It turns out that Austin Meyer, founder of Laminar and creator of X-Plane, uses a Mac Studio as his main computer (see interview). I imagine he has an M1 Ultra. That likely explains why my new M2 Max Mac Studio runs X-Plane 12 so well. I got the 32 Gigabyte RAM and 2 Terabyte model (I’ve found that capacity is the sweet spot). At max scenery settings, X-Plane uses about 23 GB of RAM for video, leaving 9 GB free for other things. So 32 GB seems perfect. I love how Apple Silicon GPUs can access all available RAM!

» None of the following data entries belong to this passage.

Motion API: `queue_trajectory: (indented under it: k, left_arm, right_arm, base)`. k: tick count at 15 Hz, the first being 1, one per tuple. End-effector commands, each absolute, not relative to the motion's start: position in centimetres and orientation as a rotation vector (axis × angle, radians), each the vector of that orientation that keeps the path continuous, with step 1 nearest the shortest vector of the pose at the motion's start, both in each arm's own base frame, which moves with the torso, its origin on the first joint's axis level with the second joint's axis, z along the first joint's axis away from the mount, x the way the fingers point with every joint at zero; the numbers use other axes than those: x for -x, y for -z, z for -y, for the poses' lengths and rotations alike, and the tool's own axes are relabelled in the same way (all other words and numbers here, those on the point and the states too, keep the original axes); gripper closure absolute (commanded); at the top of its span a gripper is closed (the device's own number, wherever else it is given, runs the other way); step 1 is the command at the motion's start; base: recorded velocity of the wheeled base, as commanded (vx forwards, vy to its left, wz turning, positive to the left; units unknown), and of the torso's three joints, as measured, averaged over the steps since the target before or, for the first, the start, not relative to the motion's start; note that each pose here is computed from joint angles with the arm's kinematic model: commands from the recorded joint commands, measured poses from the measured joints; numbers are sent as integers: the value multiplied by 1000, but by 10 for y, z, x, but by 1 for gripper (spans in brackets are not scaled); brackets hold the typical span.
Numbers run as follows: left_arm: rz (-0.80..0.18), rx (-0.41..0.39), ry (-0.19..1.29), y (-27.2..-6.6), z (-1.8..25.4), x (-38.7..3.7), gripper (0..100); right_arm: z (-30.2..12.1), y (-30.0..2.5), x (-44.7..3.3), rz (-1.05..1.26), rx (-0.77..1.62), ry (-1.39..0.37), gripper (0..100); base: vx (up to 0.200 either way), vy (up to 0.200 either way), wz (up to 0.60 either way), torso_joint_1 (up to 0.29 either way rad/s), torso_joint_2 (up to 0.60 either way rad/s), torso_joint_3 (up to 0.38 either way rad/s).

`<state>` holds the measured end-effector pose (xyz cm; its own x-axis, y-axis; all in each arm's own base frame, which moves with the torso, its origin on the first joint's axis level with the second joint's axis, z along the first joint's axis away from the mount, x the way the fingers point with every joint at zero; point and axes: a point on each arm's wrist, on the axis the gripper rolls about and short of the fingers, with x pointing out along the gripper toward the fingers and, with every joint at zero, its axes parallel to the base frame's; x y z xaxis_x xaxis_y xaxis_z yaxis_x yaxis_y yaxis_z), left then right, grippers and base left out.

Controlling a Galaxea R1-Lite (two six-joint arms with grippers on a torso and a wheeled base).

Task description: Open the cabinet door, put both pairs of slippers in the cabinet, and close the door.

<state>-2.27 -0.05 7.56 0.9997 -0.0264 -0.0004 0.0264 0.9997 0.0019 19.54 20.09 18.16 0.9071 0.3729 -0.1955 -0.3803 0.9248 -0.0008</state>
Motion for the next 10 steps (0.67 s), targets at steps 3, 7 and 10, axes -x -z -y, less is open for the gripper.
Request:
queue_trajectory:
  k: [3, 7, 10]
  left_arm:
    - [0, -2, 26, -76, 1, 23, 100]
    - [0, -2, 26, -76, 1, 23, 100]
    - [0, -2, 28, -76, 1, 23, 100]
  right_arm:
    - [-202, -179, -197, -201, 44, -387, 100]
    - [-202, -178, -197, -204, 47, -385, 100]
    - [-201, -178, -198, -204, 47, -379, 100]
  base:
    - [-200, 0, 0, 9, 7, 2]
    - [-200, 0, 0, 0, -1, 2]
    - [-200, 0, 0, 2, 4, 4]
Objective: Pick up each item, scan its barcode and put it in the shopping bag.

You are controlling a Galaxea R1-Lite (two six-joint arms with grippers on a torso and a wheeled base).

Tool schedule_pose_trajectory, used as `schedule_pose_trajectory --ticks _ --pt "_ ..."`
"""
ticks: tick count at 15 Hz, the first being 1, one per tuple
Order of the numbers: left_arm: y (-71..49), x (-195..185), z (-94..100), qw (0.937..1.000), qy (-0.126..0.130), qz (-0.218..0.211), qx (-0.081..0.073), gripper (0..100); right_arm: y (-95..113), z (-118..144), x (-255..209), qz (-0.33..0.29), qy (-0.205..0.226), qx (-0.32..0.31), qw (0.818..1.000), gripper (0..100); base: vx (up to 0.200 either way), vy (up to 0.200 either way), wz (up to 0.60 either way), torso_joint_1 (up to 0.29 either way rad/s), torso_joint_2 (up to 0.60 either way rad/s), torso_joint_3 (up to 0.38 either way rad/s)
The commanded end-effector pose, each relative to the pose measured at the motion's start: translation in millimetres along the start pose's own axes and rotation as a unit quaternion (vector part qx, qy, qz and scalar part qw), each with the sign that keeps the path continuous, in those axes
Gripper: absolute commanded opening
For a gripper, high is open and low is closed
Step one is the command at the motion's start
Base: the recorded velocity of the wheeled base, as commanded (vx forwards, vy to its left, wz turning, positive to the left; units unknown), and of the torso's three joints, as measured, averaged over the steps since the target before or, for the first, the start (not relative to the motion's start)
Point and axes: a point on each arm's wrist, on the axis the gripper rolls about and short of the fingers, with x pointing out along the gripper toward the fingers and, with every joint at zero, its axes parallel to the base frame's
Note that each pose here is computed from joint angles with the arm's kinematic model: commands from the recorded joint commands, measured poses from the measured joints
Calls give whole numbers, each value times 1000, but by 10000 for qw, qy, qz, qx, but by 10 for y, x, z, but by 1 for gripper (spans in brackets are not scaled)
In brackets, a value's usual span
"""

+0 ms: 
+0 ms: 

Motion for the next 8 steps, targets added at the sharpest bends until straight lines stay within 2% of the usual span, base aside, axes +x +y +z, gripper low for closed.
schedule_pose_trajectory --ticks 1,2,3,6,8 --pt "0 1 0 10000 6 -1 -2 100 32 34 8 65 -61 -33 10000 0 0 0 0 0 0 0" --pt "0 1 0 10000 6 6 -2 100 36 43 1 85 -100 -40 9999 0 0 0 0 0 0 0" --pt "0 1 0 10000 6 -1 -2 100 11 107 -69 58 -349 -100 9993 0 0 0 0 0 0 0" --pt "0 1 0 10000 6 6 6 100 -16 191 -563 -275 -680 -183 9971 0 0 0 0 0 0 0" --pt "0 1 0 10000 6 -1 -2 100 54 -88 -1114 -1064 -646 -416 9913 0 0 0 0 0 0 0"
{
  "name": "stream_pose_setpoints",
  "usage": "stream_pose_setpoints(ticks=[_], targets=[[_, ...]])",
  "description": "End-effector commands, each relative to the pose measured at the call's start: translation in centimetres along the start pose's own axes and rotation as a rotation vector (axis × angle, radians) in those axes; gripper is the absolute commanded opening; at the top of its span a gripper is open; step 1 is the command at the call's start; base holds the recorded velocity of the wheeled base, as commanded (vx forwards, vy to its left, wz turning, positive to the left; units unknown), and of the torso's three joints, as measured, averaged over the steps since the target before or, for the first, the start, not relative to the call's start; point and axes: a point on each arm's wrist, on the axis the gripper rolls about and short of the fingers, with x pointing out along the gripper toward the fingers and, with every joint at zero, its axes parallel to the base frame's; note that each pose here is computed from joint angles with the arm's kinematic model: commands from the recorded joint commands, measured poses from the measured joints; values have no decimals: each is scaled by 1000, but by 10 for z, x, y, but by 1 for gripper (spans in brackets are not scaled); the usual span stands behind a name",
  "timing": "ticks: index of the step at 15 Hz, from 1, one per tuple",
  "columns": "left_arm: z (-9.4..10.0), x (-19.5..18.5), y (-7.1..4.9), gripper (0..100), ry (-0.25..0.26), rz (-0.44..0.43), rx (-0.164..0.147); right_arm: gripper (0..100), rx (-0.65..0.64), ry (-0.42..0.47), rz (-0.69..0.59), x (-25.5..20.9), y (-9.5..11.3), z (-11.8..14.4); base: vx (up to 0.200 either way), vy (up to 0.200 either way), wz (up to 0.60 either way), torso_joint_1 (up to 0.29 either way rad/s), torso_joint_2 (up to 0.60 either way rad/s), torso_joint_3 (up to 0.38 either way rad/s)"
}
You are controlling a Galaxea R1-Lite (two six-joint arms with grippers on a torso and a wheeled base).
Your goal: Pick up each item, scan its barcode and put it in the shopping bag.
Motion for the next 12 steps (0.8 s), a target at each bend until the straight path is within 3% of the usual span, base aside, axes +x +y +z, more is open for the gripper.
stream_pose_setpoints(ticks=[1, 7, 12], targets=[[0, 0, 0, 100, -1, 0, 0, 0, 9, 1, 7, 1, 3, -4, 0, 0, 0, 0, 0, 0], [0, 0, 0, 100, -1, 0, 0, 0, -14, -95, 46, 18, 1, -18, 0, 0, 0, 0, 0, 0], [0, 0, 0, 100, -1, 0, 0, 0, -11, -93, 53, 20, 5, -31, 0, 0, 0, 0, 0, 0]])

My previous desktop machine was an M1 Mac Mini with a mere 8 Gigabytes of RAM. Depending on airport and aircraft complexity, X-Plane 12 typically ran 10-15 FPS on the ground and 20-30 in the air (worse FPS if there are low clouds). Crucially, this was (and still is) on a 1080p monitor. Despite knowing quite clearly how non-performant my Mini was running a flight simulator, I was still unprepared how well my new Mac runs X-Plane. It now runs 25-35 FPS on the ground and ~60 FPS in the air. What I thought were bugs were actually caused by the underpowered Mini. For example, on the Mini, during replay mode, spoilers and reversers would always deploy laughably early even though I deployed them at the right time. That is no longer an issue. Taxiing was also rather challenging at low 10-15 frames per second. I’d oversteer all the time. Now taxiing is far more responsive. The aircraft also feels livelier in the air, as now I can descern the air buffeting aircraft even outside turbulent conditions.

Now all I need is the soon to be released Yawman Arrow controller. I have avoided buying other controllers because the Yawman looks perfect for my use case.